Fryer offers an insight into the differing demands of the rowing and athletics clubs.

“I think the athletics is a much bigger task, even though it’s probably not as prestigious a role as being president of the boat clubs,” she said.

“With the athletics you are somewhat on your own organising everything. You have a committee, but you don’t have an executive committee looking after you or with a grand plan.

“I raised quite a lot of money via sponsorship and alumni which was the sort of thing taken care of by executive committees when I was president of the boat club.

“There is a certain amount of managing the team. With the boat club, that was primarily the coaches role.

“Here, it’s much more if I don’t get stuff done then no-one else is going to do it. I think it’s a much bigger role being president of the athletics club than it was to be president of the boat club.

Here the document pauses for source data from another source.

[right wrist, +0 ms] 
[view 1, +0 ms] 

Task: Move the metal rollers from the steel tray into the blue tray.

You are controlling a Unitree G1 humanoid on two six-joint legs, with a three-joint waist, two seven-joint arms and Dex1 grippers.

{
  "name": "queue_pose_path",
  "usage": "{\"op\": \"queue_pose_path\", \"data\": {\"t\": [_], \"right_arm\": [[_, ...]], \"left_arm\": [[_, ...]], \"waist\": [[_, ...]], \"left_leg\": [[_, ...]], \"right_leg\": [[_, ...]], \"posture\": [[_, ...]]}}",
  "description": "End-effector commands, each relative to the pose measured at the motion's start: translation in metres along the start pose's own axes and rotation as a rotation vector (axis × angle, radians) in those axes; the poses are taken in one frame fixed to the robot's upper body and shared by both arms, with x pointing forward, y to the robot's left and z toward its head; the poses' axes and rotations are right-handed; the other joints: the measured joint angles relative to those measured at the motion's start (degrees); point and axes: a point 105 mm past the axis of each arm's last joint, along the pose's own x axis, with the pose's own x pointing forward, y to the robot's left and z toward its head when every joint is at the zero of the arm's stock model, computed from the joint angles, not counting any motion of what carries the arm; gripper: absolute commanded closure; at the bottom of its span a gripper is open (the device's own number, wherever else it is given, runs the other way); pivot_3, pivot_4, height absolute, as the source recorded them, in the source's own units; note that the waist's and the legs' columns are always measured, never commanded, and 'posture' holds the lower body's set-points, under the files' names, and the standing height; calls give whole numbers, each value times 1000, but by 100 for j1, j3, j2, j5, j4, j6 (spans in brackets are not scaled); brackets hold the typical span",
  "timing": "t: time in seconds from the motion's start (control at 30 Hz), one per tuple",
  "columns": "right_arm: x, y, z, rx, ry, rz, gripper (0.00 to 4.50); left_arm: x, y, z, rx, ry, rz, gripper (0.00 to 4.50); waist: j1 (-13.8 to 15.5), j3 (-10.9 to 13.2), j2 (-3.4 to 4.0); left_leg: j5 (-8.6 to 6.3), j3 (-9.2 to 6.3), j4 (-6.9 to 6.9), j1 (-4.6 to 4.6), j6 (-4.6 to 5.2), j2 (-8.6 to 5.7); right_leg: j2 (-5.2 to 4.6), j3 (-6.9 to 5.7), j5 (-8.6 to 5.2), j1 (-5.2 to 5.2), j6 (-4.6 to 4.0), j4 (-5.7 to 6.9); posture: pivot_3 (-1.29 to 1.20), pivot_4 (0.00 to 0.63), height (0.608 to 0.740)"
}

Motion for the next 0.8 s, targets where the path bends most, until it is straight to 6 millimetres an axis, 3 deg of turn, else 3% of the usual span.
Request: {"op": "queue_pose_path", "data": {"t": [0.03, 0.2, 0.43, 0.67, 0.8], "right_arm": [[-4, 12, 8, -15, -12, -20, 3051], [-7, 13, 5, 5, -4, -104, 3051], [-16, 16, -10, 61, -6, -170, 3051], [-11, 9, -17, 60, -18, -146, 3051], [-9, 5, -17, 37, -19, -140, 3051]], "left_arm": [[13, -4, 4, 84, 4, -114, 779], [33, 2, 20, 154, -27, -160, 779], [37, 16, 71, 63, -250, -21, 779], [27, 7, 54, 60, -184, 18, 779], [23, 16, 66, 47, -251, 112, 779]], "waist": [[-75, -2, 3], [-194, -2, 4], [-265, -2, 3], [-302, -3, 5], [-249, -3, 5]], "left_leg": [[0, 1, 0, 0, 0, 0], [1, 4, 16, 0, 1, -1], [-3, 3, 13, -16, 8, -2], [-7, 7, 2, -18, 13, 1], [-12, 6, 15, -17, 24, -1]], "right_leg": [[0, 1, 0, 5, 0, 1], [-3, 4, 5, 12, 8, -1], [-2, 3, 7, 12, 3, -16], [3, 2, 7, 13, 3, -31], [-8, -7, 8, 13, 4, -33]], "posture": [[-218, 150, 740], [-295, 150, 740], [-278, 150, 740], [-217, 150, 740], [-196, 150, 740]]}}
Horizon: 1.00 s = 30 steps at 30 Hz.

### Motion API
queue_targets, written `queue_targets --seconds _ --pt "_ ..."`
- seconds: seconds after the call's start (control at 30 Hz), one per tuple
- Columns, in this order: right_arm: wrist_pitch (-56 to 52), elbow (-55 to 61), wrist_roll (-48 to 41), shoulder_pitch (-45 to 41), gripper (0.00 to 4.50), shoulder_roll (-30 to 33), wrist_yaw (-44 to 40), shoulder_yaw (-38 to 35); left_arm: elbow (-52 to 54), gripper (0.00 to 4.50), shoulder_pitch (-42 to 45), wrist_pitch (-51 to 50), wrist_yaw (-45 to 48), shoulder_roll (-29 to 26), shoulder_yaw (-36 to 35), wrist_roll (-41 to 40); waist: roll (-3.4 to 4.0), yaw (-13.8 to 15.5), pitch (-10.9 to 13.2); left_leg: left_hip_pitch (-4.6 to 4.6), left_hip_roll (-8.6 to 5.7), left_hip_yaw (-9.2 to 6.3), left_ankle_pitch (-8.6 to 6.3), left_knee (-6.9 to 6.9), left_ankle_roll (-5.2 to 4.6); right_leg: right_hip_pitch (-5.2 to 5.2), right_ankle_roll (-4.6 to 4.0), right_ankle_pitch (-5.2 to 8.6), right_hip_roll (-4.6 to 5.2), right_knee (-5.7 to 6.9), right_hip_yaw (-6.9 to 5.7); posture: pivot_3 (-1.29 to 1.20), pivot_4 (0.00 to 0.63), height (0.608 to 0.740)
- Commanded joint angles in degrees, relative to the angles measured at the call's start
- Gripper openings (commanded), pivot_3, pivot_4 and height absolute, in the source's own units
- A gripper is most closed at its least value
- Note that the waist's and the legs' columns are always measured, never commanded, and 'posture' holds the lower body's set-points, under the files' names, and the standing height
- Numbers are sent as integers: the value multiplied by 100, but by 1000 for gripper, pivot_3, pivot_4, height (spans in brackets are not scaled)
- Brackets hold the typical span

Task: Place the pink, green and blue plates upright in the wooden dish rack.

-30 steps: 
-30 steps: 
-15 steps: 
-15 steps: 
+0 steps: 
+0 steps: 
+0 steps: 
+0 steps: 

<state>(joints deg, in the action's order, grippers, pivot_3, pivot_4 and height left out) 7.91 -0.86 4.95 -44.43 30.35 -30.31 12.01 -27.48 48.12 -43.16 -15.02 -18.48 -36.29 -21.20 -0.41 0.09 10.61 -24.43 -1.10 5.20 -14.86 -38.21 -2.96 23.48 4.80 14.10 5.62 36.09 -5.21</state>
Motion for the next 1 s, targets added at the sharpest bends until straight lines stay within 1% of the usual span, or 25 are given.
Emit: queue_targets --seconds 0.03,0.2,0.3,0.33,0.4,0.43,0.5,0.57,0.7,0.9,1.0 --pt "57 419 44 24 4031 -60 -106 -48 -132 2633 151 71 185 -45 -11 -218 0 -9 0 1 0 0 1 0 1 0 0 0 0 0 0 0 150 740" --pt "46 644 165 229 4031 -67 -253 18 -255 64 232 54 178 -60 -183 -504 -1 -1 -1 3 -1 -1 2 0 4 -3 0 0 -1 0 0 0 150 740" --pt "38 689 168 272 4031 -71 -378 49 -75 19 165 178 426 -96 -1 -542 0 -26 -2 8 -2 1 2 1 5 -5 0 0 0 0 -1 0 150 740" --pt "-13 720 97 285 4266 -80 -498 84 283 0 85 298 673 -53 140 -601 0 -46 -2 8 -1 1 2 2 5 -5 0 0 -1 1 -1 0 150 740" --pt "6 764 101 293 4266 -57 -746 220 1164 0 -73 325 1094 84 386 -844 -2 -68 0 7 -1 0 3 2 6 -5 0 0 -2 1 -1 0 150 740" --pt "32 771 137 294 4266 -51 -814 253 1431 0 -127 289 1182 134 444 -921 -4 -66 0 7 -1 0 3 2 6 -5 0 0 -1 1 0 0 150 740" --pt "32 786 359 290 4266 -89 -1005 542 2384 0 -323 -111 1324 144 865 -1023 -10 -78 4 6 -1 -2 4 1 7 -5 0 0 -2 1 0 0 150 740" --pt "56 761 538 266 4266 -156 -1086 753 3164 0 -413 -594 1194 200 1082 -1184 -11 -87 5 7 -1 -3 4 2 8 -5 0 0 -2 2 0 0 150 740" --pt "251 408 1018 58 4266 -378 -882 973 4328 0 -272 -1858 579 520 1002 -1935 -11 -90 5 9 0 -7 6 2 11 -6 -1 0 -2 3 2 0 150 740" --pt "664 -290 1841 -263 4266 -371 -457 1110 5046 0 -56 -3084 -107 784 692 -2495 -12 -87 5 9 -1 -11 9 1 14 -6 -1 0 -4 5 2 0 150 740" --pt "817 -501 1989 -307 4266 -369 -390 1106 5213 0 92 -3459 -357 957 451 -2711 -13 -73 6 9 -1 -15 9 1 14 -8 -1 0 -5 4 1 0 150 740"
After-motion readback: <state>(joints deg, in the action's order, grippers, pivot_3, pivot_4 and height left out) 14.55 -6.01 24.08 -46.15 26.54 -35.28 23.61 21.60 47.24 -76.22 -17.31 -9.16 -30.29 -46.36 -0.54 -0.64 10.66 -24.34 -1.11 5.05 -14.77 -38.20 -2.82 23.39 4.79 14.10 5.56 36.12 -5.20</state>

“To some extent, being president of the boat club was a little bit ceremonial. There was a lot to do but the way it’s changed over the years – it used to be being president of the boat club was a huge task, but now with all the sponsorship money and administrators, it’s a lot more about being a team leader, issuing the challenge and doing interviews.”

But she added: “It’s nice being good at discus but I miss the team element of rowing.

“There is also something about winning in rowing which is quite different to anything else.

“You are so exhausted and so on the limit of your abilities it feels extra special.”

Fryer will captain the women’s joint team of Oxford and Cambridge this Saturday and is looking forward to the unique challenge in the 125th year since the first ‘international’ athletics match – between Yale and Oxford – of facing Harvard and Yale, and the century of the Achilles Club.

“It’s not as intense as varsity because for the Americans they are here on tour and it’s a bit of a special occasion,” she said.

“The transatlantic is a much more friendly thing, it’s really nice. We also compete as Oxford and Cambridge together, so we cross the boundaries.”

The action starts with the national anthems for the US and the UK at 11am at Wilberforce Road on today (Saturday, June 29).

Track and field events begin at 11.15am and finish at 3.45pm.